Perwakilan dari Jerman, Amerika Serikat (AS), Kanada, Prancis, Italia, Jepang, dan Uni Eropa akan mulai membahas Myanmar dengan menonton video dari Pemerintah Persatuan Nasional Myanmar, sebuah dewan anggota parlemen yang digulingkan yang tujuan utamanya adalah memulihkan sebagian demokrasi di negara yang terkepung.
Seperti dilansir laman Deutsche Welle, video dari aktivis anti-kudeta dan etnis minoritas akan menginformasikan para menlu dengan situasi saat ini di lapangan. Menlu Raab juga diperkirakan akan menyerukan tindakan yang lebih kuat terhadap junta, yang merebut kekuasaan pada 1 Februari.
Langkah-langkah lebih keras yang dia desak dari sesama anggota G7 termasuk memperluas sanksi yang ditargetkan terhadap entitas yang terkait dengan militer, mendukung embargo senjata, dan meningkatkan bantuan kemanusiaan.

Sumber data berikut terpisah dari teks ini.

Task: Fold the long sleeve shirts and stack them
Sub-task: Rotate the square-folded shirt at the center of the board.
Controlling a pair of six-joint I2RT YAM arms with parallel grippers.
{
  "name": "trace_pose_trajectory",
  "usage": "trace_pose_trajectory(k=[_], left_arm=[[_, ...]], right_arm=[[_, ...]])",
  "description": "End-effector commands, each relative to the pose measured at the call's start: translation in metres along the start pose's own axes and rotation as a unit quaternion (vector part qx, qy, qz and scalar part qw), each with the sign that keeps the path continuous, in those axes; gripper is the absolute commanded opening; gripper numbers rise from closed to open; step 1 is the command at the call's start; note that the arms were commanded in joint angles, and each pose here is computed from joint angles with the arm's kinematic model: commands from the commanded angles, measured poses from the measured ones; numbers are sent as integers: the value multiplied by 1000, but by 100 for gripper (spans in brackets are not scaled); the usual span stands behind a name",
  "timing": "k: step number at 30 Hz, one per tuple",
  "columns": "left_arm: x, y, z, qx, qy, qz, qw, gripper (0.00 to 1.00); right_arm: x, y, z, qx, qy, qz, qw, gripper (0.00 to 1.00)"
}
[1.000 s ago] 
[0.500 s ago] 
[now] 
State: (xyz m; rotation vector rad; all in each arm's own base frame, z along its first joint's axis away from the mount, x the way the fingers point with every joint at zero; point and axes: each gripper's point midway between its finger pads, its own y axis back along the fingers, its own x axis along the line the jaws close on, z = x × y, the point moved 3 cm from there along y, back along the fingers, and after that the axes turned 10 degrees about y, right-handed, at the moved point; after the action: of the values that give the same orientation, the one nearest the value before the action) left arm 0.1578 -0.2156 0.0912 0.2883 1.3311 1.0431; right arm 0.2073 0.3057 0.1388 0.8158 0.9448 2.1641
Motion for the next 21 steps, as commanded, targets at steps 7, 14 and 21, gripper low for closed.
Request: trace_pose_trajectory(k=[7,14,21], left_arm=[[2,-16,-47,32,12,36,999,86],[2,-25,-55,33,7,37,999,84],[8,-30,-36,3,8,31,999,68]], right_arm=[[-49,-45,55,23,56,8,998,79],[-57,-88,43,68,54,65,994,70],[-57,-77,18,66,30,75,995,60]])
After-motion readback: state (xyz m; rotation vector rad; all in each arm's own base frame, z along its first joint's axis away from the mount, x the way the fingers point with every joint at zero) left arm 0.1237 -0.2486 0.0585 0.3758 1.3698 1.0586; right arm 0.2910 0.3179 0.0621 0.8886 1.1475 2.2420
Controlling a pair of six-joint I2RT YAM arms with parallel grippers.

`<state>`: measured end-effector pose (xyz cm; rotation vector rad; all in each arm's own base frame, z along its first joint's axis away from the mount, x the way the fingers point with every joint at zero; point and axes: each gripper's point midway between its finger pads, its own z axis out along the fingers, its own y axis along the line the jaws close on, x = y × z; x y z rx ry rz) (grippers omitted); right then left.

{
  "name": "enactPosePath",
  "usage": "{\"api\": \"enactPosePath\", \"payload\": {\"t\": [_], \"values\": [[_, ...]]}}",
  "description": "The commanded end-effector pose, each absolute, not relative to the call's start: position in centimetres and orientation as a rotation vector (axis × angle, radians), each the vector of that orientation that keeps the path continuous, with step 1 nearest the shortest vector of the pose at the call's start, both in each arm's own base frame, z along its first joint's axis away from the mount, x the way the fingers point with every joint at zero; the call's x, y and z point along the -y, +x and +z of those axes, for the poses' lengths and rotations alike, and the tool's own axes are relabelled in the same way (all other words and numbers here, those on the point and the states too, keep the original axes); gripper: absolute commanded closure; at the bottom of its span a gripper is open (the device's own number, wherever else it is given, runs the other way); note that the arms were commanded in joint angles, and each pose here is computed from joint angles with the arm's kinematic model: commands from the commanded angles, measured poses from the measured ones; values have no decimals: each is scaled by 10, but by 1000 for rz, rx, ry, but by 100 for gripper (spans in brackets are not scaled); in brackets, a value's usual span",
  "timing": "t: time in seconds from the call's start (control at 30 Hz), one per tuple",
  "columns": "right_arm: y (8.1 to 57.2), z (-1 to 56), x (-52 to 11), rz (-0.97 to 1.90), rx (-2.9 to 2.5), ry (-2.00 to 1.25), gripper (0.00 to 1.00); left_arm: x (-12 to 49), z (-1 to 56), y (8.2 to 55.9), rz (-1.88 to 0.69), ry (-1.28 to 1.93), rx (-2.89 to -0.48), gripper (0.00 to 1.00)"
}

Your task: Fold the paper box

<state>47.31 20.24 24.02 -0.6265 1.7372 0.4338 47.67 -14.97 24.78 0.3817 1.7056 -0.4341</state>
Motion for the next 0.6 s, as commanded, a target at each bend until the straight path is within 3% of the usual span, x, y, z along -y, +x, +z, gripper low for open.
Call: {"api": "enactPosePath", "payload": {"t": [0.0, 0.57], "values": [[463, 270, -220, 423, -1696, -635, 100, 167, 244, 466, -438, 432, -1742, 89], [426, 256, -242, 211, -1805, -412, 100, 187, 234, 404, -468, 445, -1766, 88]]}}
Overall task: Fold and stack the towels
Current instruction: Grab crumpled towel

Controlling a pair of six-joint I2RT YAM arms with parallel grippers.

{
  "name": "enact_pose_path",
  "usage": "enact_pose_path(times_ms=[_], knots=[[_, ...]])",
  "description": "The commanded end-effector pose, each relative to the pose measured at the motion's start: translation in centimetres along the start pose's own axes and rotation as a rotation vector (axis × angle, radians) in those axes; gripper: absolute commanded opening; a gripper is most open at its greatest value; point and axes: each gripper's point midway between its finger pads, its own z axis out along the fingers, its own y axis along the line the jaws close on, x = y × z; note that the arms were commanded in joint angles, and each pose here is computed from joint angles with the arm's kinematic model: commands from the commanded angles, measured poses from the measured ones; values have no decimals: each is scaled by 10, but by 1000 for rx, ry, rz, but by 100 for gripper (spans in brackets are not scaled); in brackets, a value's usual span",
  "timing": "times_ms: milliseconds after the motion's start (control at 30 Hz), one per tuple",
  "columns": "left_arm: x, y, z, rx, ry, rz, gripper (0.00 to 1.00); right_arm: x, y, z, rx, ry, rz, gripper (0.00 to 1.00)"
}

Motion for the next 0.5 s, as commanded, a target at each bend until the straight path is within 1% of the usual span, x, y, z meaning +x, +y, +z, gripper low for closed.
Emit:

Seiring berlalunya waktu, diskusi akan beralih ke Libya dan perang yang sedang berlangsung di Suriah.
Menlu Jerman Heiko Maas juga mengungkapkan kekhawatirannya atas perilaku negara otoriter. Dia mencoba mengingatkan anggota G7 lainnya menjelang pembicaraan.
"Melanggar aturan menjadi norma. Baik itu di kawasan Indo-Pasifik, di Amerika Latin atau di Eropa Timur," ujarnya.
Selain itu, langkah geopolitik Rusia juga akan diawasi, serta pemenjaraan Alexei Navalny oleh Kremlin dan situasi di Belarusia. Para menteri luar negeri juga akan membahas kekerasan di Ethiopia, Iran, Korea Utara, Somalia, Sahel, dan Balkan barat.
Isu-isu tersebut dibahas karena pertemuan di London ini menyebutnya sebagai 'tekanan mendesak masalah geopolitik yang mengancam demokrasi, kebebasan, dan hak asasi manusia'. Setelah pembicaraan sepanjang hari, para menteri luar negeri akan mengadakan diskusi makan malam dengan negara-negara tamu India, Australia, Afrika Selatan, Korea Selatan, dan ketua Perhimpunan Bangsa-Bangsa Asia Tenggara (ASEAN) Brunei tahun ini.
Inggris memegang kursi kepresidenan bergilir G7. Negara tersebut telah menyebut acara itu sebagai kesempatan untuk menegaskan kembali pengaruhnya dan memainkan peran yang lebih besar dalam menghadapi ancaman yang dirasakan China dan Rusia.
"Kepresidenan G7 di Inggris merupakan kesempatan untuk menyatukan masyarakat yang terbuka dan demokratis dan menunjukkan persatuan pada saat sangat dibutuhkan untuk mengatasi tantangan bersama dan meningkatnya ancaman," kata Raab dalam sebuah pernyataan.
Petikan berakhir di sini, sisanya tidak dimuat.